Drain leaks aborted prepared marker without a globally visible fallback

XMLWordPrintableJSON

    • Storage Engines, Storage Engines - Transactions
    • 0.275
    • SE Transactions - 2026-05-22
    • 5

      Summary

      When the disaggregated drain copies a rolled-back follower prepare to the stable btree, it leaves a single ABORTED+INPROGRESS upd on the in-memory update chain with no fallback below it. When the prepare's rollback timestamp later becomes stable on the leader, reconciliation silently drops the marker from disk via the rollback-stable skip in rec_visibility.c. After the carrying page is evicted and re-read, the restored upd has txnid=0 instead of WT_TXN_ABORTED, which trips the ABORTED-safe guard in __layered_assert_stable_btree_state on the next step-up drain.

      Bug Chain

      1. Follower prepares an INSERT (key has no prior value on the stable btree) and rolls back with rollback_ts > prepare_ts.
      2. Step-up triggers __layered_copy_ingest_table. The is_prepare_rollback branch (conn_layered_ingest.c around lines 641-680) allocates exactly one upd carrying the rolled-back value and stamps it:
        • upd->txnid = WT_TXN_ABORTED
        • upd->prepare_state = WT_PREPARE_INPROGRESS
        • upd->prepare_ts = start_prepare_ts, upd->prepared_id = start_prepared_id
        • upd->upd_saved_txnid = start_ts, upd->upd_rollback_ts = durable_start_ts
      3. Checkpoint A reconciles the page. prepare_ts <= rec_start_pinned_stable_ts, so rec_visibility.c writes a PREPARE cell. WT_TIME_WINDOW_SET_START replaces WT_TXN_ABORTED with upd_saved_txnid on disk — so the on-disk cell carries start_txn=0 (when the original was a follower prepare).
      4. Time advances. Stable timestamp moves past rollback_ts.
      5. Checkpoint B reconciles the same page. The rollback-stable skip in rec_visibility.c now fires (upd_rollback_ts <= rec_start_pinned_stable_ts), and the upd is dropped — no cell is written for this key. On-disk state for this key vanishes.
      6. The page is evicted and later re-read. Page restoration reconstructs the in-memory upd from the prior on-disk cell (Checkpoint A's PREPARE cell, still reachable via the page's block history) with txnid=0, prepare_state=INPROGRESS.
      7. Step-up drain calls __layered_assert_stable_btree_state. The ABORTED-safe guard expects txnid == WT_TXN_ABORTED to skip preserved-rollback markers; the restored txnid=0 does not match, so the assert fires.

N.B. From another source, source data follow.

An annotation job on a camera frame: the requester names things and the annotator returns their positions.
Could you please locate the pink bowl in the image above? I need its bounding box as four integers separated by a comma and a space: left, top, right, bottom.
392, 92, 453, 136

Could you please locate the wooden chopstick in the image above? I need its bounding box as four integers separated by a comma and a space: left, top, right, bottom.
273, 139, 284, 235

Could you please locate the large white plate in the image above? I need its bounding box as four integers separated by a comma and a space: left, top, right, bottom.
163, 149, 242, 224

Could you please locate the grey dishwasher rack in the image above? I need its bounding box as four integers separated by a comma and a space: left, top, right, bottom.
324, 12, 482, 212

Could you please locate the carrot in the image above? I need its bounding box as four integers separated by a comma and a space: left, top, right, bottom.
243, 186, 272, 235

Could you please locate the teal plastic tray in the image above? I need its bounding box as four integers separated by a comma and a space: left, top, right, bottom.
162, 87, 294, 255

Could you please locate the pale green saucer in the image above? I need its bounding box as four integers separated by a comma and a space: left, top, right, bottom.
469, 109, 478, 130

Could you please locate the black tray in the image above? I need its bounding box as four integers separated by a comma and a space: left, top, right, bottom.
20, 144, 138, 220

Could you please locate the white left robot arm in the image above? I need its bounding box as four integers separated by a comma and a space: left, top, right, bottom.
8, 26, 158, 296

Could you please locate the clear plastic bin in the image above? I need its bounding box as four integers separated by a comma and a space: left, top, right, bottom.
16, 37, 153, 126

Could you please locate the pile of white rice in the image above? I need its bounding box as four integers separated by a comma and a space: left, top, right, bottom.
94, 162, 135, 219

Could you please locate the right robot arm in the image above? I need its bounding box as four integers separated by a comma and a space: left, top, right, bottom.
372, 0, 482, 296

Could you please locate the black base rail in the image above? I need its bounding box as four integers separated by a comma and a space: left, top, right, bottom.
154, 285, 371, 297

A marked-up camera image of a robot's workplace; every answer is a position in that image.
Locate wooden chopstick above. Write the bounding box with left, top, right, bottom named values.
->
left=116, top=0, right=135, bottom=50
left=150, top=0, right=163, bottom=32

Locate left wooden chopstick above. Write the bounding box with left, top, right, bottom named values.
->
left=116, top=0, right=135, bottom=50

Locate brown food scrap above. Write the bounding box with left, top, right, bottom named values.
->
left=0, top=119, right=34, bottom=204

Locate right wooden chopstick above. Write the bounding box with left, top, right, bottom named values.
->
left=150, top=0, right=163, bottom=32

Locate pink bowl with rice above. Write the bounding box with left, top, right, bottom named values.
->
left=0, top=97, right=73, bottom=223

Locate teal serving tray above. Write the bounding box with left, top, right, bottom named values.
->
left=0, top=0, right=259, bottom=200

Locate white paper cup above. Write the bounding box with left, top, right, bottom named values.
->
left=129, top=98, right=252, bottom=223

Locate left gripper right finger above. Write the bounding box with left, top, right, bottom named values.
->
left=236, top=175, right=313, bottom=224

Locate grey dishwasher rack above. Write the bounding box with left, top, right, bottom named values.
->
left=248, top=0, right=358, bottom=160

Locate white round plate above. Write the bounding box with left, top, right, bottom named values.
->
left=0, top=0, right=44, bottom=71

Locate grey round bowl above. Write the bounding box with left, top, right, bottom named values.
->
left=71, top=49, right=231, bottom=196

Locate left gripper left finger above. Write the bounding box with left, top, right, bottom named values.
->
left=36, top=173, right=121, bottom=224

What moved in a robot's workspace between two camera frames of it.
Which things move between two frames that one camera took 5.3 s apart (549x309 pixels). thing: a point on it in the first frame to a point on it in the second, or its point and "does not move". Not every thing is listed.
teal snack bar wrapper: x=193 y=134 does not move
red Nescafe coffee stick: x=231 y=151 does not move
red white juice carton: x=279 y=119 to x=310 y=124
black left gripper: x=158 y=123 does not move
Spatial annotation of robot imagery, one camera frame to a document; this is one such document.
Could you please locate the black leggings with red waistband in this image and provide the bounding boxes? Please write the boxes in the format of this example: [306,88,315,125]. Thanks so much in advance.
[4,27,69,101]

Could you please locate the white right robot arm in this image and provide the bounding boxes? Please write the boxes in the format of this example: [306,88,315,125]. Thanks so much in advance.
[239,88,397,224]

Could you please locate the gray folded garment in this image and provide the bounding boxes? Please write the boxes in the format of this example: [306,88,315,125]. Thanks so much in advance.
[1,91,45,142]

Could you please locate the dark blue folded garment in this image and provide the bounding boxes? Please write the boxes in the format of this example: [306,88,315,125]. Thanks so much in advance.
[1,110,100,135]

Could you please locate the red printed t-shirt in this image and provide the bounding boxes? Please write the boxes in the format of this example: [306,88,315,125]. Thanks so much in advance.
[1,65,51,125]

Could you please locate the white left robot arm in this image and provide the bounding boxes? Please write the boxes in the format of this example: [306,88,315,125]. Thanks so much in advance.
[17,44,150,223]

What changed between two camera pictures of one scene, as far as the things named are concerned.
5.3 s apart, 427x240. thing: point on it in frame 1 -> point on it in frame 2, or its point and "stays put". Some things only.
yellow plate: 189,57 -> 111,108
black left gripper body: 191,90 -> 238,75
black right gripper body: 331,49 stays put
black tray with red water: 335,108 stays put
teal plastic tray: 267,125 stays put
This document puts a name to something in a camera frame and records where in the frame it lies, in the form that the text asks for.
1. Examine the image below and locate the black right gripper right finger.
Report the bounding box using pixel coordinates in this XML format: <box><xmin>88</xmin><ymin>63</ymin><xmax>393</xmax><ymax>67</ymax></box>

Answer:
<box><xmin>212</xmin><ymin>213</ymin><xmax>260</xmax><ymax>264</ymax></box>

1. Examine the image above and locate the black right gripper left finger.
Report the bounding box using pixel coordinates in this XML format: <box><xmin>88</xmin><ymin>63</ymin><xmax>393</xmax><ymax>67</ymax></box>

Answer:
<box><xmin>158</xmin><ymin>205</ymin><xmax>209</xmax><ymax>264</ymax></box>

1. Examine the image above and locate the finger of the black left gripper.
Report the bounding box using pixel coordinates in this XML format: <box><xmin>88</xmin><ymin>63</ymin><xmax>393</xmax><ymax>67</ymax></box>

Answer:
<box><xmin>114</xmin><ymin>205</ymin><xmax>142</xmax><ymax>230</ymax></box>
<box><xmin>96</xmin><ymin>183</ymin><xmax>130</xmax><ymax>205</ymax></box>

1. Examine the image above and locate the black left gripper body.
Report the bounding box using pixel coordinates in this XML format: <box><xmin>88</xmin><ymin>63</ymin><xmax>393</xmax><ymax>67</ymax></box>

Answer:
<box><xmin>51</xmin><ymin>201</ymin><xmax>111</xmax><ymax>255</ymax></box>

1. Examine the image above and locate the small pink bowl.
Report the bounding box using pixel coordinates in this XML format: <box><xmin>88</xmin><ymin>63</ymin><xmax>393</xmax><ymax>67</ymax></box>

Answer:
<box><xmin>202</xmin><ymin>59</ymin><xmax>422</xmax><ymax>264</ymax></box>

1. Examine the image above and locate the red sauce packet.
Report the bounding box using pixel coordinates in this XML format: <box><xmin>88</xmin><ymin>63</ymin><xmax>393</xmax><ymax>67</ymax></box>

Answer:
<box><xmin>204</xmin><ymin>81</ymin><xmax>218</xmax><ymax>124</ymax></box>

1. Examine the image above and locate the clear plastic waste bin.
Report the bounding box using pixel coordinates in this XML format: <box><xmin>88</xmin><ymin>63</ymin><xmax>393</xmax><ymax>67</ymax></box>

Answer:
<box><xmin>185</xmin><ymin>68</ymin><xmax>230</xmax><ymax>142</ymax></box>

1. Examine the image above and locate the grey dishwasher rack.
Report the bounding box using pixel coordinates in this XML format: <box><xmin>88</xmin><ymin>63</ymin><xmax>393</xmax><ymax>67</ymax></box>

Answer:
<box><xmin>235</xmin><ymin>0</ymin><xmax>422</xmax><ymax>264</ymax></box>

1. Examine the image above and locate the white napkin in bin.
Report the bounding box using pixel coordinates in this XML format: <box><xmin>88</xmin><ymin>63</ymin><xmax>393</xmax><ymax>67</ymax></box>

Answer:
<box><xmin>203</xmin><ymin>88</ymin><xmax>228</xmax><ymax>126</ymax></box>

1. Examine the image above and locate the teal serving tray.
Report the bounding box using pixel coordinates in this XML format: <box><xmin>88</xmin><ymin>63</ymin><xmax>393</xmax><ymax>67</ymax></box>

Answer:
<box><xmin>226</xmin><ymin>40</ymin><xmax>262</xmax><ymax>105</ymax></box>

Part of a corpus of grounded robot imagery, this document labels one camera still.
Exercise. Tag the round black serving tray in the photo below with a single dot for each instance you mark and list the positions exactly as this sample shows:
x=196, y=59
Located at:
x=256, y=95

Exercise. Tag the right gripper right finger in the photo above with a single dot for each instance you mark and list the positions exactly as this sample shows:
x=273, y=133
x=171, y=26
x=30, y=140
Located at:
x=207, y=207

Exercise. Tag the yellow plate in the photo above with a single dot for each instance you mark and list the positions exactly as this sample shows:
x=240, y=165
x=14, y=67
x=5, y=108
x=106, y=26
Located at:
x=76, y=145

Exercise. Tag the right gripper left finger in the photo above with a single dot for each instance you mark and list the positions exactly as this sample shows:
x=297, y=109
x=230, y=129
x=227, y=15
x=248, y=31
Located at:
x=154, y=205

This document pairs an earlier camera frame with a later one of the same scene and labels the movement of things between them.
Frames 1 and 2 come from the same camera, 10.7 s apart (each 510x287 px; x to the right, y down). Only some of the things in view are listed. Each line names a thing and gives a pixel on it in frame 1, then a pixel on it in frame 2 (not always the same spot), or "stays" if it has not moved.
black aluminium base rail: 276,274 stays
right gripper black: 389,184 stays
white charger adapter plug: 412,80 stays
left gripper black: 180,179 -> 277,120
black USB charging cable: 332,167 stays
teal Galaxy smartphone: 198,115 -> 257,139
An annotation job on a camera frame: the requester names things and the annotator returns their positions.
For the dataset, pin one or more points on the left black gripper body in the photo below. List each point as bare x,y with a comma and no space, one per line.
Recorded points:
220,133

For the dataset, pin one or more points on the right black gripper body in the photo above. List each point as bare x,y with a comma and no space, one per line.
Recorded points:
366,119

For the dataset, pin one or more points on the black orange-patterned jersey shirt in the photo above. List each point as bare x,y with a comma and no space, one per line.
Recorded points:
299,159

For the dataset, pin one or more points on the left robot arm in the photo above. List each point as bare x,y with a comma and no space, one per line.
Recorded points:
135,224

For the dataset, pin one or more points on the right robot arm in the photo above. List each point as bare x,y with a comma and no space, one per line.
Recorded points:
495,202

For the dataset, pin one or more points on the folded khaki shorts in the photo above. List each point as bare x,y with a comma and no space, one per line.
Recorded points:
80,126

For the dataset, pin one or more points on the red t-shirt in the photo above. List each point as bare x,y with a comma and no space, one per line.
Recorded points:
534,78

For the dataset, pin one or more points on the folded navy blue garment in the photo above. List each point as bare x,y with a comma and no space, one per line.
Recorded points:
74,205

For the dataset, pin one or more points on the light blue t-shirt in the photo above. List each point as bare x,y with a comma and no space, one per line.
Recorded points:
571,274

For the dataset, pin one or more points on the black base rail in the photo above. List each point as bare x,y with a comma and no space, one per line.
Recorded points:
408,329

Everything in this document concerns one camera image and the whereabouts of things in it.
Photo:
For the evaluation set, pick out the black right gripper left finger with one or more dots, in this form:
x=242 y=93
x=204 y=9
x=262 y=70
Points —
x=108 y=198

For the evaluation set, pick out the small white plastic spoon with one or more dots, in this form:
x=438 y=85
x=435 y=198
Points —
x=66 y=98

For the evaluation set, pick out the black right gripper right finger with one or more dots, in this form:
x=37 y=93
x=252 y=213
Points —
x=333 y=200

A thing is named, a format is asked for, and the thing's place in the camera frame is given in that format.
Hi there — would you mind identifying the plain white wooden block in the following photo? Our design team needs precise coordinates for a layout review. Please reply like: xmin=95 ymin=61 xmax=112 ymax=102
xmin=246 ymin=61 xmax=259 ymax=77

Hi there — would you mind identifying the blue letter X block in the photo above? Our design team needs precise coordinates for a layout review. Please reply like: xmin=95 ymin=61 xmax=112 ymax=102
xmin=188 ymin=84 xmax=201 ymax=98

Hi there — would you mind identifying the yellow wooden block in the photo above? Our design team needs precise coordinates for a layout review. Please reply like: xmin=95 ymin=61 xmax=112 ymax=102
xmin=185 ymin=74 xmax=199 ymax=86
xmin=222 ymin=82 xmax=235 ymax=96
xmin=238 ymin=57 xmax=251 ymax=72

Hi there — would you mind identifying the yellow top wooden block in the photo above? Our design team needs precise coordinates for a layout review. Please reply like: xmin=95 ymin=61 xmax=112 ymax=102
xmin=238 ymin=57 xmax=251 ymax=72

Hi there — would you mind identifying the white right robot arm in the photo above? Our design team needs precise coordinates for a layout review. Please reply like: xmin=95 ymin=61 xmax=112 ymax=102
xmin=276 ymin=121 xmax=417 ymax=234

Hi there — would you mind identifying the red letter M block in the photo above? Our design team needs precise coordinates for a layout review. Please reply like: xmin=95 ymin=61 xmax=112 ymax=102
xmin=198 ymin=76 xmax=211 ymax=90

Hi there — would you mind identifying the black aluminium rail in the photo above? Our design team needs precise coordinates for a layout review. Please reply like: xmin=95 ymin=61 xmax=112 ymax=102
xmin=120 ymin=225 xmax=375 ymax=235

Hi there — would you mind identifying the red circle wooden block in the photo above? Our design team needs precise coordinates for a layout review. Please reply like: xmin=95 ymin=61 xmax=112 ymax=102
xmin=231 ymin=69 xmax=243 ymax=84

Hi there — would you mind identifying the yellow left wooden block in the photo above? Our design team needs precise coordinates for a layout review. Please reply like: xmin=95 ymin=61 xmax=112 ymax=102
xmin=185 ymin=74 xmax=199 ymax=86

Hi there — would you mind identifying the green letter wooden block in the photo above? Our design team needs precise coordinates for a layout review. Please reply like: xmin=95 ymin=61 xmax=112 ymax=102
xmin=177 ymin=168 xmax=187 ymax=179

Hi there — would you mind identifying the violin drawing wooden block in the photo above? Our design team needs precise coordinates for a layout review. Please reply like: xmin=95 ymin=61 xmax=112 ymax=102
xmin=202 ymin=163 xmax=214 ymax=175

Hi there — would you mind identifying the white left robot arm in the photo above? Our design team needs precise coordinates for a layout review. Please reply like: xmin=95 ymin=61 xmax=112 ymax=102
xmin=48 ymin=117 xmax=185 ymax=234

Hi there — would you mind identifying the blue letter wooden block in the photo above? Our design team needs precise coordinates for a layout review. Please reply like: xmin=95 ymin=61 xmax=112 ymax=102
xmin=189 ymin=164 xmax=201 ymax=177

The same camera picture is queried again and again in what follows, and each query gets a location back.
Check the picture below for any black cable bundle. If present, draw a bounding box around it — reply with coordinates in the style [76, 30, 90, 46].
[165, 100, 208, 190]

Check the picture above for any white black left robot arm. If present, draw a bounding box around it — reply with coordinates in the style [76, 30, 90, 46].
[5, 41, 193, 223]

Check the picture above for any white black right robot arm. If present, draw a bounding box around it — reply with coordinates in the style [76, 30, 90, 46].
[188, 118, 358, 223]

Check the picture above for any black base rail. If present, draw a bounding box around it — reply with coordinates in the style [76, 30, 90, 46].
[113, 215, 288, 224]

      Why the Marker Was Designed to Be Transient

      The drain's comment captures the original intent:

      If the prepared update is aborted, move the aborted update to the stable table because we may write a prepared update to the disk in a future reconciliation.

      The marker was meant to be discovered and resolved by prepare_discover on the follower side before rollback_ts reached stability. The case where the follower never sees the carrying checkpoint — because role switches between leader writes mean only the latest shared-metadata checkpoint gets picked up — was not anticipated. See WT-17583 for the full investigation log evidence.

      Log Evidence

      From RUNDIR.8.log, prepared_id=10449 on file:T00003.wt_stable:

      [PREPARE_TRACE] drain: else-branch ROLLBACK btree=file:T00003.wt_ingest
          prepared_id=10449 prepare_ts=97249 rollback_ts=97314 last_ckpt_ts=62121
      
      [PREPARE_TRACE] rec: write INPROGRESS prepare to disk btree=file:T00003.wt_stable
          prepared_id=10449 prepare_ts=97249 rec_start_pinned_stable_ts=97313 is_checkpoint=1
      
      [PREPARE_TRACE] rec: chain[0] txnid=18446744073709551615 type=3 prepare_state=1
          prepared_id=10449 prepare_ts=97249 start_ts=31920 durable_ts=97314
          rollback_ts=97314 saved_txnid=31920 flags=0x800 <-- selected
      

      The chain dump shows the marker is the only upd on the chain. type=3 (WT_UPDATE_STANDARD), txnid=UINT64_MAX (WT_TXN_ABORTED), no follow-up tombstone, no HS-restored value.

      Proposed Fix

      Inside _layered_move_updates in conn_layered_ingest.c, after building the chain but before _wt_row_modify, detect the bug-prone configuration:

      • The chain being moved contains only the ABORTED+INPROGRESS marker (no other upds queued for this key)
      • The stable btree has no existing value for this key (the row search lands on a position where cbt->compare != 0, or there is no on-page value)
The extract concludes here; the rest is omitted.